Le sol de glaise luisante, couverte çà et là d’une couche de mousse et de fougères, absorbe le bruit de nos pas. L’air semble saturé d’humidité, ce qui ne me surprend pas. Après tout, le soleil doit rarement atteindre cet endroit, contrairement à la pluie. La visite serait presque agréable sans le froid qui perce mes vêtements, la fatigue d’une nuit inconfortable et la crainte de voir nos poursuivants surgir au moindre détour.
Je laisse l’étrangeté des lieux subjuguer mes sens, non seulement la vision surréelle de ce village perdu, figé dans le temps, mais aussi le chant de l’eau qui se faufile en ruisselets entre les vieilles pierres, le martèlement cristallin des gouttes qui le ponctue en sourdine, l’odeur de la végétation qui se mêle à celle de la terre et de l’humus, des champignons qui colonisent les coins les plus sombres. Je peux même sentir sur ma peau les courants d’air complexes et ténus qui filent entre les murs disloqués et les parois du gouffre. Au bout d’un moment, ces perceptions prennent le pas sur ma pensée consciente. Mon corps avance en automate, tandis que la fatigue, le froid et la faim qui recommence à m’accabler sont repoussés au second plan. La lumière décline de plus en plus rapidement ; j’ai l’impression qu’une énorme gueule se referme sur l’ancien Palluet.
— Il va faire nuit. Nous devrions installer notre camp.

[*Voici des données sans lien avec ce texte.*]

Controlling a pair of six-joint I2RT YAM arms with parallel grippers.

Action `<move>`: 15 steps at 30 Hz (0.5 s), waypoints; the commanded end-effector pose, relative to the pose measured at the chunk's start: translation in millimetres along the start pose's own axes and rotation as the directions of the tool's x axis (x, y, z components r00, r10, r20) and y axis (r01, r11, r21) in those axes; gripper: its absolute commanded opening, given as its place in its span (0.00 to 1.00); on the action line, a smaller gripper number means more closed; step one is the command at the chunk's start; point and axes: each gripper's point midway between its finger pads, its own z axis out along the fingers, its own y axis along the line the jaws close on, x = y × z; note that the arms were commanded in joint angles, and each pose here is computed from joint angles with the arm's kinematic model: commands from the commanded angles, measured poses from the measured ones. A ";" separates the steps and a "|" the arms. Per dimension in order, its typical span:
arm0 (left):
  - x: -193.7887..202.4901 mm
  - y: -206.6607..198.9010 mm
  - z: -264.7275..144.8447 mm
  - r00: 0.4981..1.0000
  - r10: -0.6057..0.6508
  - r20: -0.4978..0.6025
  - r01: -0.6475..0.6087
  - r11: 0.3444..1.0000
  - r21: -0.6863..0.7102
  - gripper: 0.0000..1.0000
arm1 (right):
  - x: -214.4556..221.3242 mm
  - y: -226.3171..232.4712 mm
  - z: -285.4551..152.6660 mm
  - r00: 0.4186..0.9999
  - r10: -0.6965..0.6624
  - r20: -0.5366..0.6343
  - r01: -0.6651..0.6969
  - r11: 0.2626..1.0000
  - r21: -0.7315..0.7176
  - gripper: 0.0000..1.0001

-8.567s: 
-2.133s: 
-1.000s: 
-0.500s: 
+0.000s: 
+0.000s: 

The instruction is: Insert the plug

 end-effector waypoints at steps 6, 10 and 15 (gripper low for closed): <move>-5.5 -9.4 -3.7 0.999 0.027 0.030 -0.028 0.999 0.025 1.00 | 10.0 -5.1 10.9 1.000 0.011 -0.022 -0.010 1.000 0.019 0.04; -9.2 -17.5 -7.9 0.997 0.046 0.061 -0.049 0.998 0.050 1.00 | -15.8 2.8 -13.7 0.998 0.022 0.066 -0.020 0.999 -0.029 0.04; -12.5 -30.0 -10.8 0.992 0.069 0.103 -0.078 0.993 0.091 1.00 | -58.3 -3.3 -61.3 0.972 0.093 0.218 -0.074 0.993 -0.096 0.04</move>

La voix de Charles me fait sursauter, même s’il a presque chuchoté. Je regarde autour de moi, comme si je m’attendais presque à ce que ce lieu fantasmagorique, qui ressemble presque à ceux que je fréquente en rêve, s’évanouisse d’un coup.
— Il devrait être facile de trouver un coin isolé, et pas trop inconfortable.
À cet instant, je donnerais dix ans de ma vie – à supposer qu’elle ne s’éteigne pas dans les heures qui suivront – pour me retrouver dans une pièce chauffée, installé dans un fauteuil moelleux. Un tel bonheur me semble bien loin, au point de me faire croire que je n’aurai plus jamais chaud de toute mon existence. Même la petite maison d’Armance m’évoque un paradis perdu…
Petit à petit, les bâtiments – et les tas de pierres – se raréfient. Nous quittons la zone dégagée pour retourner dans l’espace stérile de la caverne. Cependant, ce n’est un boyau comme celui dans lequel nous avons si longtemps voyagé, mais une vaste salle à demi ouverte sur le gouffre, et qui abrite un lac. L’étendue aquatique ne possède pas la transparence si particulière aux nappes souterraines. Elle présente une eau trouble, d’un vert brunâtre, alimentée par les coulures qui dégoulinent des parois. L’odeur du marécage me prend à la gorge. Instinctivement, je me couvre le nez, sans grand effet. Malgré tout, ce n’est pas tout à fait la même puanteur ; les effluves malsains qui nous cernent exsudent un relent plus acide, plus métallique. Du regard, j’interroge Charles, mais mon compagnon ne le remarque pas ; ses yeux demeurent braqués vers le centre du lac, d’où émerge un îlot. Dessus se dresse une église, qui ressemble comme une jumelle à celle des marais et à sa sœur effondrée du bosquet.
Le bâtiment ne souffre d’aucun des dommages qui affectent le reste du village. Il ne constituerait qu’une curiosité de plus, sans les cabanons de bois qui s’élèvent à côté : au nombre de quatre ou cinq, ils semblent avoir été construits à la va-vite à partir de planches dépareillées et autres matériaux de récupération. D’un des tuyaux faisant office de cheminée, s’échappe un fin plumet de fumée blanche.
À pas lent, pour ne pas risquer de nous faire repérer si l’un des occupants quitte sa cahute, nous retournons dans les ruines. Au bout d’un moment, Charles finit par trouver un espace dégagé à l’écart du chemin principal, assez éloigné des murs branlants pour éviter d’être écrasés en cas d’effondrement. Même si le confort n’est toujours pas au rendez-vous, au moins pouvons-nous nous asseoir pour parler et envisager la suite.